The probability of choosing a spade is 13/52. Now we have 51 cards to choose from, so the probability of then choosing a heart is 13/51. Now we have 50 cards left, with 12 spades, 12 hearts, 13 diamonds, and 13 clubs, so the probability of choosing a diamond is 13/50. Lastly we choose a club out of the remaining 49 cards with probability 13/49. Therefore the answer is (13/52) * (13/51) * (13/50) * (13/49)

If a sweater has a total cost of $54 after tax, what is the cost of the sweater before tax, if the sales tax is 4.5%?

The total cost of the sweater is the original cost plus a 4.5% tax, which can be expressed in the equation: TC=C+T Where TC is the total cost, C is the original cost, and T is the tax. Now, we will plug in the information we know. Since the original cost of the sweater is unknown, we will use the variable x. 54=x+.045x .045 is the decimal expression of 4.5%. Now, solve for x. Consolidate the x variable. 54=1.045x Divide both sides by 1.045. 51.67=x $51.67 is the cost of the sweater before tax.

A classroom has 9 boys and 9 girls. One student is chosen at random as the class leader, and a second student is chosen at random as a back-up leader. Quantity A: The probability of choosing a boy to be the leader and choosing a girl to be the back-up Quantity B: The probability of choosing boys for both roles

There are 18 students in the class, and 2 must be selected from the 9 girls and 9 boys. Key to this question is noting that the 2 students must be unique: ie once a student is selected to lead the class, he or she cannot be chosen to be the back-up. Since these are independent events, the probability of each event is found, and the events are multiplied by each other to find the total. Quantity A: P(boy leader) = 9/18 = 1/2 as there are 9 boys out of a possible 18 students. Once the boy has been chosen, there are 8 boys and 17 students total from which to choose the second student. P(girl back-up) = 9/17 because there are 9 girls and 17 students left. P(Quantity A) = (1/2)(9/17) = 9/34 Quantity B: P(boy leader) = 9/18 = 1/2 as there are 9 boys out of a possible 18 students. Once the boy has been chosen, there are 8 boys and 17 students total from which to choose the second student. P(boy back-up) = 8/17 because there are 8 boys and 17 students left. P(Quantity B) = (1/2)(8/17) = 8 / 34 = 4/17

What is the minimum amount of handshakes that can occur among fifteen people in a meeting, if each person only shakes each other person's hand once?

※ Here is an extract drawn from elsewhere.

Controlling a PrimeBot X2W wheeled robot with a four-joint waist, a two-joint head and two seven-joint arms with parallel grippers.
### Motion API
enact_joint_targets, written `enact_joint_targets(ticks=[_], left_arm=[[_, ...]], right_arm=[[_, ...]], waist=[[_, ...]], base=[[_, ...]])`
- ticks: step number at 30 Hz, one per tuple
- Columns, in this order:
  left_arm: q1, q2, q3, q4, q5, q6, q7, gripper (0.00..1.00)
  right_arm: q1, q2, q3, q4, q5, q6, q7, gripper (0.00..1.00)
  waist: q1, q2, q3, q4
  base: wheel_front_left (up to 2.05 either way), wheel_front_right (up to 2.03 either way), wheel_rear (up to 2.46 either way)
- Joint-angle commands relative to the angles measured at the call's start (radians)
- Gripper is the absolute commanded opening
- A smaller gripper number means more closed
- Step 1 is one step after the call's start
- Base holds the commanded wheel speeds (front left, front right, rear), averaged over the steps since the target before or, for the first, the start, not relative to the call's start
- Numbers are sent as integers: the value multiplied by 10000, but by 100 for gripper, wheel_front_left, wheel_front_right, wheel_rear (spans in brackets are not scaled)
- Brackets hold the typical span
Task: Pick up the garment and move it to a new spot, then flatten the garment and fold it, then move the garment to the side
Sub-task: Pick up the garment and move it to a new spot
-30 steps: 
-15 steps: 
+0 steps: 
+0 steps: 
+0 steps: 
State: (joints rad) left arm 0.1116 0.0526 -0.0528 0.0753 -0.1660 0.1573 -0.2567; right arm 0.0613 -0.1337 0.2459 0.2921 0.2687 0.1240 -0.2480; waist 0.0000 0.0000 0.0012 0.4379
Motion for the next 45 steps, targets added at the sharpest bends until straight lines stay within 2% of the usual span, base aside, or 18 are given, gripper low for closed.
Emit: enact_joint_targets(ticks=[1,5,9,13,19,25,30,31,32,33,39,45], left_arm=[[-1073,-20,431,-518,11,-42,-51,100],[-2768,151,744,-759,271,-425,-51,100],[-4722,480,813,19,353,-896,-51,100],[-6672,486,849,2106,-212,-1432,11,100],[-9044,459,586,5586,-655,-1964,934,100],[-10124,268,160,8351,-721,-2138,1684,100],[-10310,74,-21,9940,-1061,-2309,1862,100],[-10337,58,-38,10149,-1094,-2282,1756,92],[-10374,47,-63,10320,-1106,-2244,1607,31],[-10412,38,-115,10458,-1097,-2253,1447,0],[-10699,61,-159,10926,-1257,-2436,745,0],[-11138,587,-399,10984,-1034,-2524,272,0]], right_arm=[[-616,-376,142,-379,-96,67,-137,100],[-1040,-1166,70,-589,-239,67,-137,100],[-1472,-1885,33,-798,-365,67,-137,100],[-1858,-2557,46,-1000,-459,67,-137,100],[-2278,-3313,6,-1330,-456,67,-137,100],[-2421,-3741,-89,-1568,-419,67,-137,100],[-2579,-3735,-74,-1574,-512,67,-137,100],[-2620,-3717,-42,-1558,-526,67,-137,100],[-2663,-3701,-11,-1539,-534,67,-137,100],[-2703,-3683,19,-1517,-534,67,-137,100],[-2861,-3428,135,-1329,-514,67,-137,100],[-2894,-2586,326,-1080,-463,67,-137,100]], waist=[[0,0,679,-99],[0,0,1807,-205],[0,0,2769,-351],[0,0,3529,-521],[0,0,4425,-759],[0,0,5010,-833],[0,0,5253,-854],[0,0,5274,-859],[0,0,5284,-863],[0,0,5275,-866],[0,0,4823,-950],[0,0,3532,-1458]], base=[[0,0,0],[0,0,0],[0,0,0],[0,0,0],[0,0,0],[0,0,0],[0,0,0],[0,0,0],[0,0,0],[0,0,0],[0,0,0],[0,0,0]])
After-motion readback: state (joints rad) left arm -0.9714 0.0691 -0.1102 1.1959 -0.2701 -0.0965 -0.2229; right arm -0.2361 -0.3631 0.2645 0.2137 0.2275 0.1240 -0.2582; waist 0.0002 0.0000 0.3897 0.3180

This is a combination problem of the form "15 choose 2" because the sets of handshakes do not matter in order. (That is, "A shakes B's hand" is the same as "B shakes A's hand.") Using the standard formula we get: 15!/((15 - 2)! * 2!) = 15!/(13! * 2!) = (15 * 14)/2 = 15 * 7 = 105

There are 20 people eligible for town council, which has three elected members. Quantity A The number of possible combinations of council members, presuming no differentiation among office-holders. Quantity B The number of possible combinations of council members, given that the council has a president, vice president, and treasurer.

This is a matter of permutations and combinations. You could solve this using the appropriate formulas, but it is always the case that you can make more permutations than combinations for all groups of size greater than one because the order of selection matters; therefore, without doing the math, you know that B must be the answer

If a student borrows $200,000 at an interest rate of 6% compounded annually, when she graduates in 4 years how much money will she owe? Round to the nearest dollar.

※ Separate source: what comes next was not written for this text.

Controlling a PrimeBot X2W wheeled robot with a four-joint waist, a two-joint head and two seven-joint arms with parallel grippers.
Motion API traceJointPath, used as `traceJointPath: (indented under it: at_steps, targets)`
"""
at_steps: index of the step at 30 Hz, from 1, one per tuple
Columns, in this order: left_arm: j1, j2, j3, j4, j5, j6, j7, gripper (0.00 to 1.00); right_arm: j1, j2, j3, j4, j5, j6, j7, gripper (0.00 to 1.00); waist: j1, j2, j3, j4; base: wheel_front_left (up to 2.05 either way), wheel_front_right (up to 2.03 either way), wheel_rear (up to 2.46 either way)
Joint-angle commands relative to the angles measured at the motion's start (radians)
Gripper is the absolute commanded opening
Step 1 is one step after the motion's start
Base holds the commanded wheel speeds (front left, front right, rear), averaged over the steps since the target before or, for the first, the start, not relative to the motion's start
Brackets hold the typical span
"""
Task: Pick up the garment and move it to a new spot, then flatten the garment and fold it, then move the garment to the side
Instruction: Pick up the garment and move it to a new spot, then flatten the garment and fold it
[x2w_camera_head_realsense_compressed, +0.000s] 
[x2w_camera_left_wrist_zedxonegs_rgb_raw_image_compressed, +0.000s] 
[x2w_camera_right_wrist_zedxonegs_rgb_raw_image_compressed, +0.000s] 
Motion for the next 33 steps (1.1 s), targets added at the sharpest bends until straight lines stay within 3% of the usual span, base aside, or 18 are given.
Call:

This problem requires knowledge of the compound interest formula, A=P(1+r/n)^nt. Where A is the amount of money owed, P is the sum borrowed, r is the yearly interest rate, n is the amount of times the interest is compounded per year, and t is the number of years. We know that the student borrowed $200,000 compounded annually at a %6 interest rate, therefore by plugging in those numbers we find that after she graduates in 4 years she will owe $252,495

In how many different orders can 8 players sit on the basketball bench?

Using the Fundamental Counting Principle, there would be 8 choices for the first player, 7 choices for the second player, 6 for the third, 5 for the fourth, and so on. Thus, 8 x 7 x 6 x 5 x 4 x 3 x 2 x 1 or 8! = 40, 320

How many different license passwords can one make if said password must contain exactly 6 characters, two of which are distinct numbers, another of which must be an upper-case letter, and the remaining 3 can be any digit or letter (upper- or lower-case) such that there are no repetitions of any characters in the password?

consider the three "hard and fast conditions" - the digits and the one upper-case letter. For the first number, you will have 10 choices and for the second 9 (since you cannot repeat). For the captial letter, you have 26 choices. Thus far, your password has 10 * 9 * 26 possible combinations. Given remaining options, have 8 digits, 25 upper-case letters, and 26 lower-case letters (i.e. 59 possible choices). Since cannot repeat, will thus have for your remaining choices 59, 58, and 57 possibilities. Putting all of this together, you have: 10 * 9 * 26 *59 * 58 * 57 or 456426360 choices.

Max has 5 red marbles and 3 green marbles. He meets his friend Bob who has 4 white marbles and 4 green marbles. They combine them into a bag and pull individual marbles out one at a time with replacement. Quantity A: The probability of picking a green marble from only Max's collection of marbles Quantity B: The probability of picking a green marble from the combined bag of Max and Bob's marbles

evaluate Quantity A. Max has 5 red marbles and 3 green marbles, so the probability of picking a green marble is 3/8. Next let's evaluate Quantity B. The bag of combined marbles now has 5 red, 7 green, and 4 white, so the probability of picking a green marble is 7/16. To see which fraction is larger, we can make the two fractions have the same denominator. 3/8 is equivalent to 6/16, so now we can compare 6/16 to 7/16. Clearly Quantity B is bigger.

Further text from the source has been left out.